You walk into a meeting feeling fine. Someone makes an offhand comment, and within seconds your chest tightens, your face goes warm, and the words you wanted to say evaporate. Nothing dangerous happened. No one threatened you. And yet your body responded as if it had. If you have ever wondered why your reactions seem to outrun your reasoning, you are asking the question that polyvagal theory tries to answer.

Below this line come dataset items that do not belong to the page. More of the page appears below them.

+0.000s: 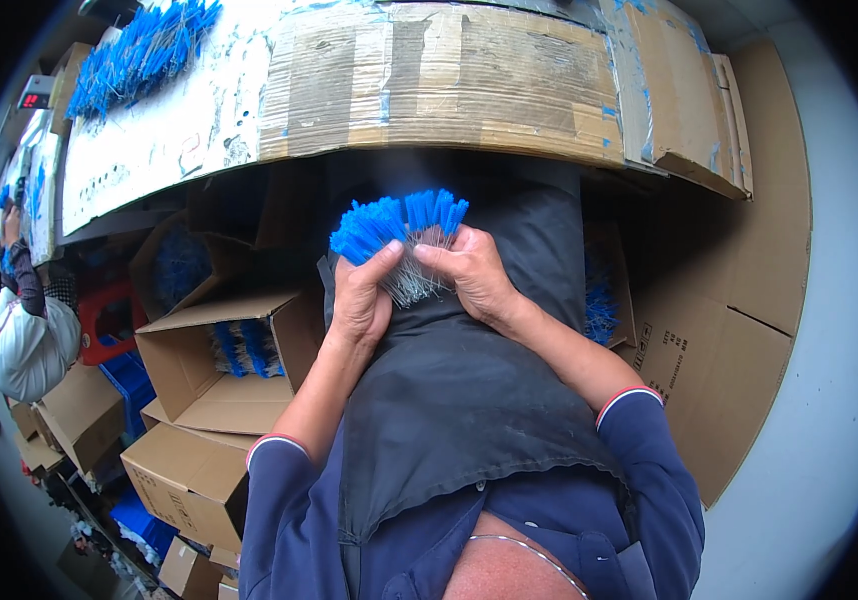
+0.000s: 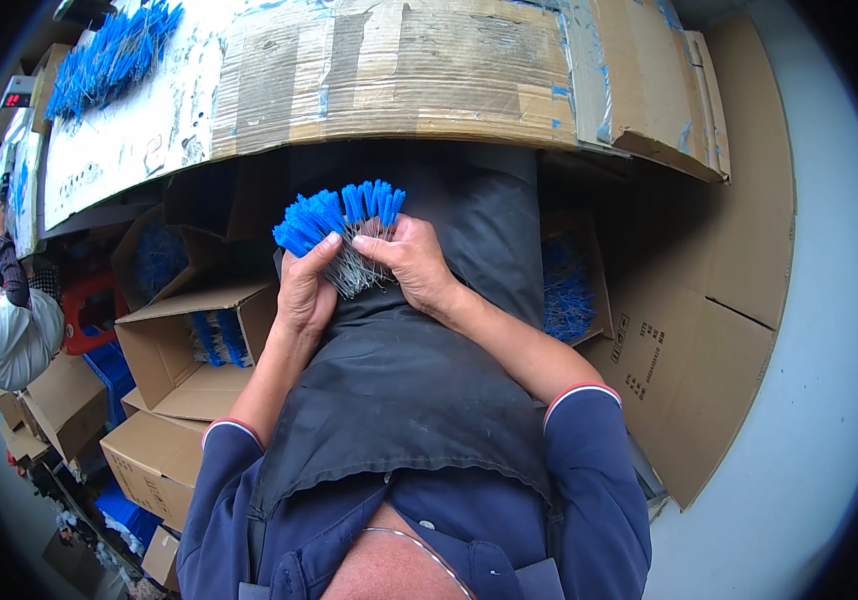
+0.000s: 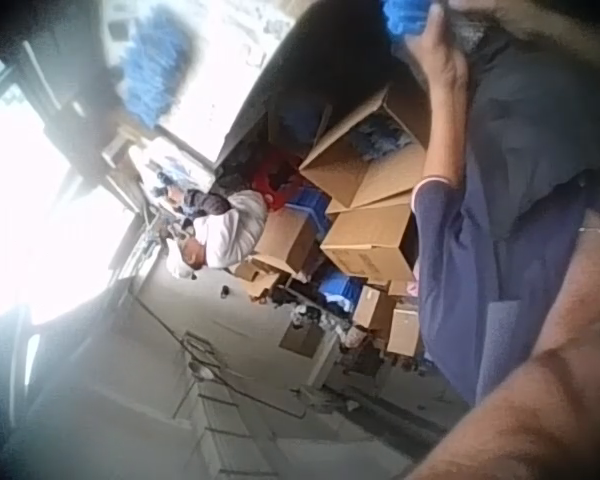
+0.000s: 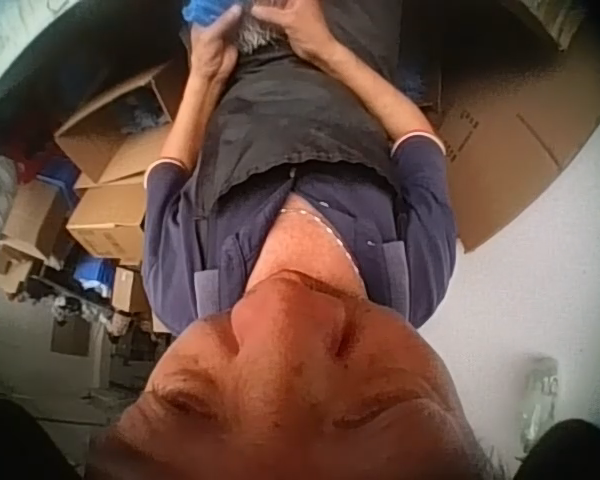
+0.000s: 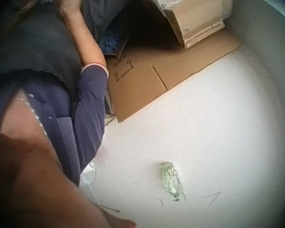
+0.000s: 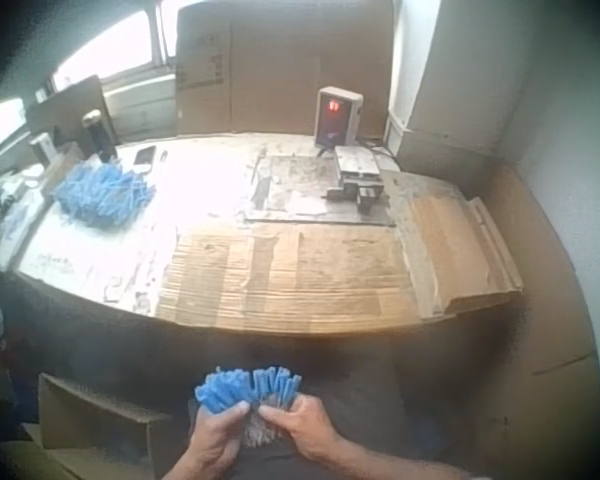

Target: Assembling blue brush bristles into metal holders using a specialized machine.

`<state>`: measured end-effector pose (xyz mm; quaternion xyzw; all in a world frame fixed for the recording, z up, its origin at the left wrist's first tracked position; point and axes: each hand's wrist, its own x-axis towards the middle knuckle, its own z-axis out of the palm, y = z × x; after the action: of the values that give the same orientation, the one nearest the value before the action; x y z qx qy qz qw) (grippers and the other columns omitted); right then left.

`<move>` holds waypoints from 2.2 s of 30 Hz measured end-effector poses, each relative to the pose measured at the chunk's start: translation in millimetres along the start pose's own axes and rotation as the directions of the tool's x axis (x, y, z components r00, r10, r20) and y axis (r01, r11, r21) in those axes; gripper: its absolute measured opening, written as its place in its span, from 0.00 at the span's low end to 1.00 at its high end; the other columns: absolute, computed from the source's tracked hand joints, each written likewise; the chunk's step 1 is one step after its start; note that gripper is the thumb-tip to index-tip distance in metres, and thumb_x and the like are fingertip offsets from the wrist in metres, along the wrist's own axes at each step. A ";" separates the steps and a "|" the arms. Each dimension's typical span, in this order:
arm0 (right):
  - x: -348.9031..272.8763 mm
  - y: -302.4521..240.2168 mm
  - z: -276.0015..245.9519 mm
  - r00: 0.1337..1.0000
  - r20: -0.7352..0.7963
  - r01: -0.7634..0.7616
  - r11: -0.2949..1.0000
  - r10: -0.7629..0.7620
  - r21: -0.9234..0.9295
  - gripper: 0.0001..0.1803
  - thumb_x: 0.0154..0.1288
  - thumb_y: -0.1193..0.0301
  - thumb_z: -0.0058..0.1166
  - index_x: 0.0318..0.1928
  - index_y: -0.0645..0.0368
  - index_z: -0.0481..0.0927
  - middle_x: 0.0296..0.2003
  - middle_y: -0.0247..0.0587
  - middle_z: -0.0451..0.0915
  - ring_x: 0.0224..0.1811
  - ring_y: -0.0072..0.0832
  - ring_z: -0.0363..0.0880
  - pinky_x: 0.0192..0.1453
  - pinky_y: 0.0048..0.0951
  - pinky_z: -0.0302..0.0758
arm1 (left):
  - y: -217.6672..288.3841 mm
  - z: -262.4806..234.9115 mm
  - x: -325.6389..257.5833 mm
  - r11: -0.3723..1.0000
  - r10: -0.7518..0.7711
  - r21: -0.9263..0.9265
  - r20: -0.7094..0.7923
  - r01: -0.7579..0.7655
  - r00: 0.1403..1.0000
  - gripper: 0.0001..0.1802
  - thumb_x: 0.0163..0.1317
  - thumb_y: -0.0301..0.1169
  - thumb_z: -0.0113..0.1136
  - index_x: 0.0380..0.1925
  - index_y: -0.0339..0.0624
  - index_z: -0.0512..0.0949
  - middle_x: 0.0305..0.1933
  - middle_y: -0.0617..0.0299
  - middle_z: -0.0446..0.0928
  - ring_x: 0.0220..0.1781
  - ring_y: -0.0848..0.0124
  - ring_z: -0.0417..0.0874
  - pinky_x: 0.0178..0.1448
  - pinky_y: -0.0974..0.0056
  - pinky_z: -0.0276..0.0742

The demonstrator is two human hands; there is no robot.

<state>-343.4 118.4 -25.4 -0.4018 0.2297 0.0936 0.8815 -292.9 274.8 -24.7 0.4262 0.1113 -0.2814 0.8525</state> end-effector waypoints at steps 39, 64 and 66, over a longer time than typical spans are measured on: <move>-0.8 -4.8 -9.4 0.979 0.146 -0.098 0.955 0.143 -0.279 0.14 0.79 0.66 0.52 0.47 0.63 0.84 0.39 0.26 0.80 0.40 0.13 0.74 0.45 0.22 0.73 | -2.4 10.5 3.1 0.972 -0.039 0.232 -0.012 0.041 0.999 0.23 0.57 0.22 0.74 0.53 0.40 0.79 0.50 0.63 0.83 0.53 0.71 0.84 0.64 0.61 0.77; -14.1 -9.9 -6.8 1.000 -0.024 -0.020 0.988 0.017 -0.152 0.17 0.74 0.70 0.57 0.57 0.68 0.80 0.43 0.33 0.83 0.44 0.17 0.80 0.52 0.22 0.78 | -4.8 10.5 7.6 0.994 -0.109 0.008 -0.055 0.109 0.993 0.17 0.59 0.21 0.73 0.47 0.38 0.80 0.45 0.52 0.86 0.48 0.61 0.89 0.55 0.57 0.86; -17.0 -10.6 -8.6 0.999 -0.040 -0.014 0.991 0.008 -0.136 0.17 0.74 0.70 0.56 0.57 0.69 0.80 0.43 0.35 0.83 0.43 0.18 0.81 0.52 0.23 0.79 | 0.9 15.0 1.3 0.986 -0.165 -0.014 -0.030 0.165 0.986 0.16 0.59 0.21 0.72 0.47 0.38 0.79 0.45 0.51 0.86 0.48 0.60 0.90 0.55 0.57 0.87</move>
<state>-357.4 105.3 -15.1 -0.4616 0.2423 0.1059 0.8467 -292.0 263.0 -15.5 0.4150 0.1610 -0.3437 0.8269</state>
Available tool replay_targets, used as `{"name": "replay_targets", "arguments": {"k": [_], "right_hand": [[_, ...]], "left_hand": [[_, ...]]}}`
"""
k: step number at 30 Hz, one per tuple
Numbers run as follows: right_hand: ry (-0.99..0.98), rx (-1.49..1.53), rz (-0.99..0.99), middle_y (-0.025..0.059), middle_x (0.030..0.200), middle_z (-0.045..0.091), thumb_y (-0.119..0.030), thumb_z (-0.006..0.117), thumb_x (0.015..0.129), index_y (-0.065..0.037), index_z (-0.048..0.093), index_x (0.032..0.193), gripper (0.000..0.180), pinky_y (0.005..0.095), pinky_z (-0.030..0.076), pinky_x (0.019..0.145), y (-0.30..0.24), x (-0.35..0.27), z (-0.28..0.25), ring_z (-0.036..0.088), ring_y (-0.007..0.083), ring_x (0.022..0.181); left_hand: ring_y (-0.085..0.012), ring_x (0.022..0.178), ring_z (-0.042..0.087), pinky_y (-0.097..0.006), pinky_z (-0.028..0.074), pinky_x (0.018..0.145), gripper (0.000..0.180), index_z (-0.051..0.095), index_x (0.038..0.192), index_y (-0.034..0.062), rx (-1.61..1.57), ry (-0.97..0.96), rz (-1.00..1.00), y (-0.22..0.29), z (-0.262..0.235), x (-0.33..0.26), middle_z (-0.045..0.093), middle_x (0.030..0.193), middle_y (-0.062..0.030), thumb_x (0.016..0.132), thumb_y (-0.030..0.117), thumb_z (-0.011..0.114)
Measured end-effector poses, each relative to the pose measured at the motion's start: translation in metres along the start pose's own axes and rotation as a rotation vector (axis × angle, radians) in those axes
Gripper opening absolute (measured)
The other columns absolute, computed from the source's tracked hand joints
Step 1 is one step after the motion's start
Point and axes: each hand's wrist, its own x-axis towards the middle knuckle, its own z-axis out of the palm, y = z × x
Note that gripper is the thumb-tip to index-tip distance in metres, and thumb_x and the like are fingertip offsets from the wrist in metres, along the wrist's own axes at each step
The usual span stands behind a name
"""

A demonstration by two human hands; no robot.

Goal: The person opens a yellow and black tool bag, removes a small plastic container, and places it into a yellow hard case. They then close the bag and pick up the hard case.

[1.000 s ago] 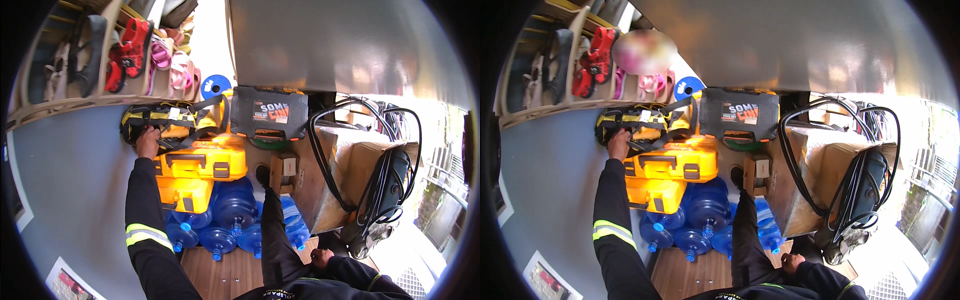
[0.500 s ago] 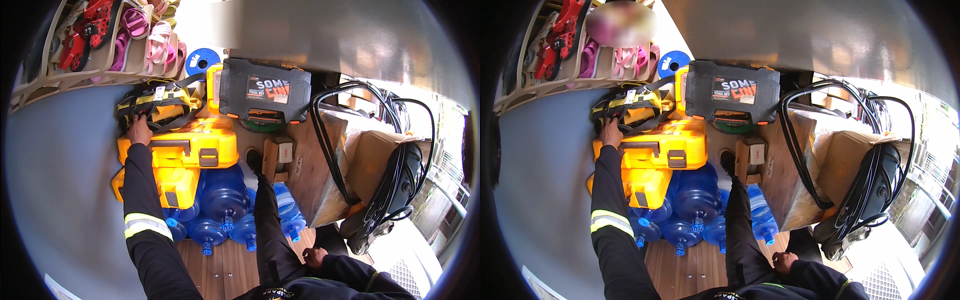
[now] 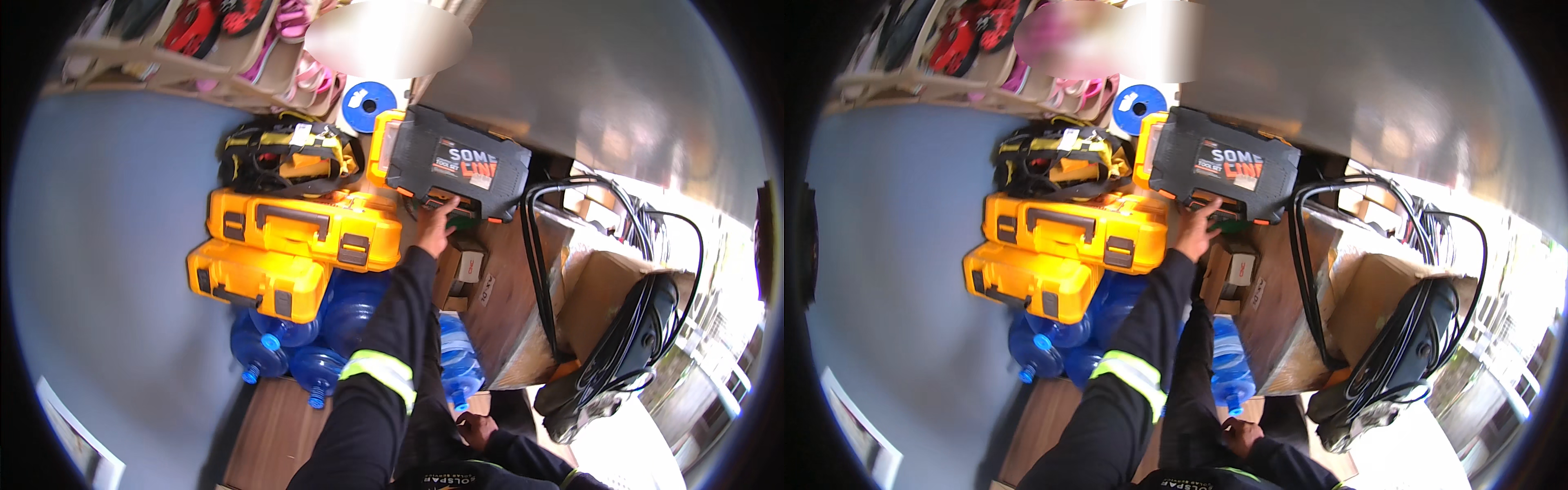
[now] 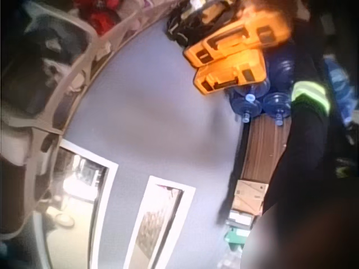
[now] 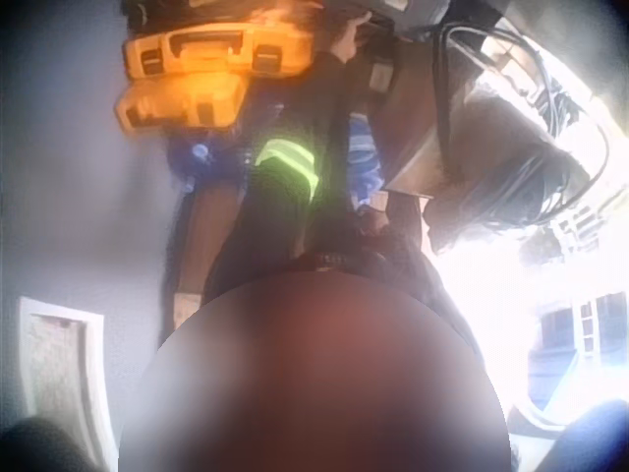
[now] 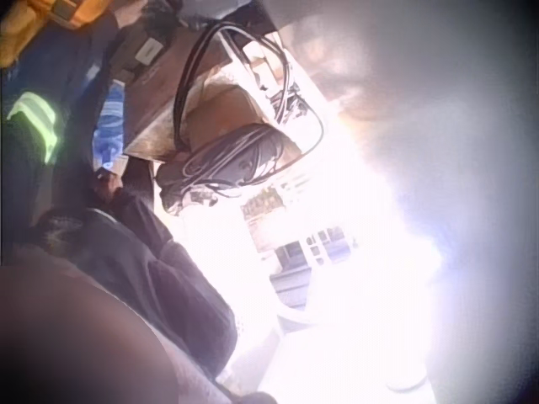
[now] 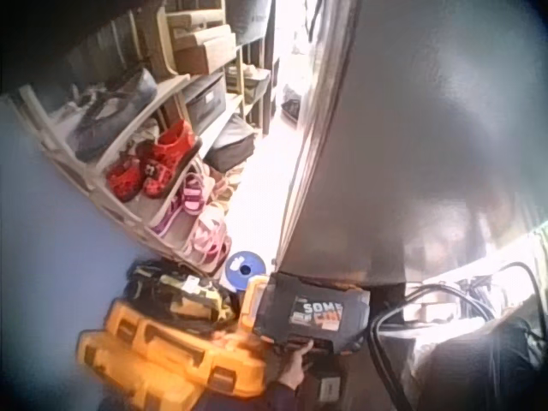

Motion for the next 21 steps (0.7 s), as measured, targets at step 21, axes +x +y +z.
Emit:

I bring it up with clients in my Providence practice more than almost any other framework, because it gives people a way to understand their own bodies that does not start with the assumption that something is broken.

What polyvagal theory actually says

Polyvagal theory was developed by Dr. Stephen Porges in the 1990s. At its center is the vagus nerve, a long, wandering nerve that runs from your brainstem down through your heart, lungs, and gut. It is one of the main lines of communication between your brain and the rest of your body, and it carries information in both directions.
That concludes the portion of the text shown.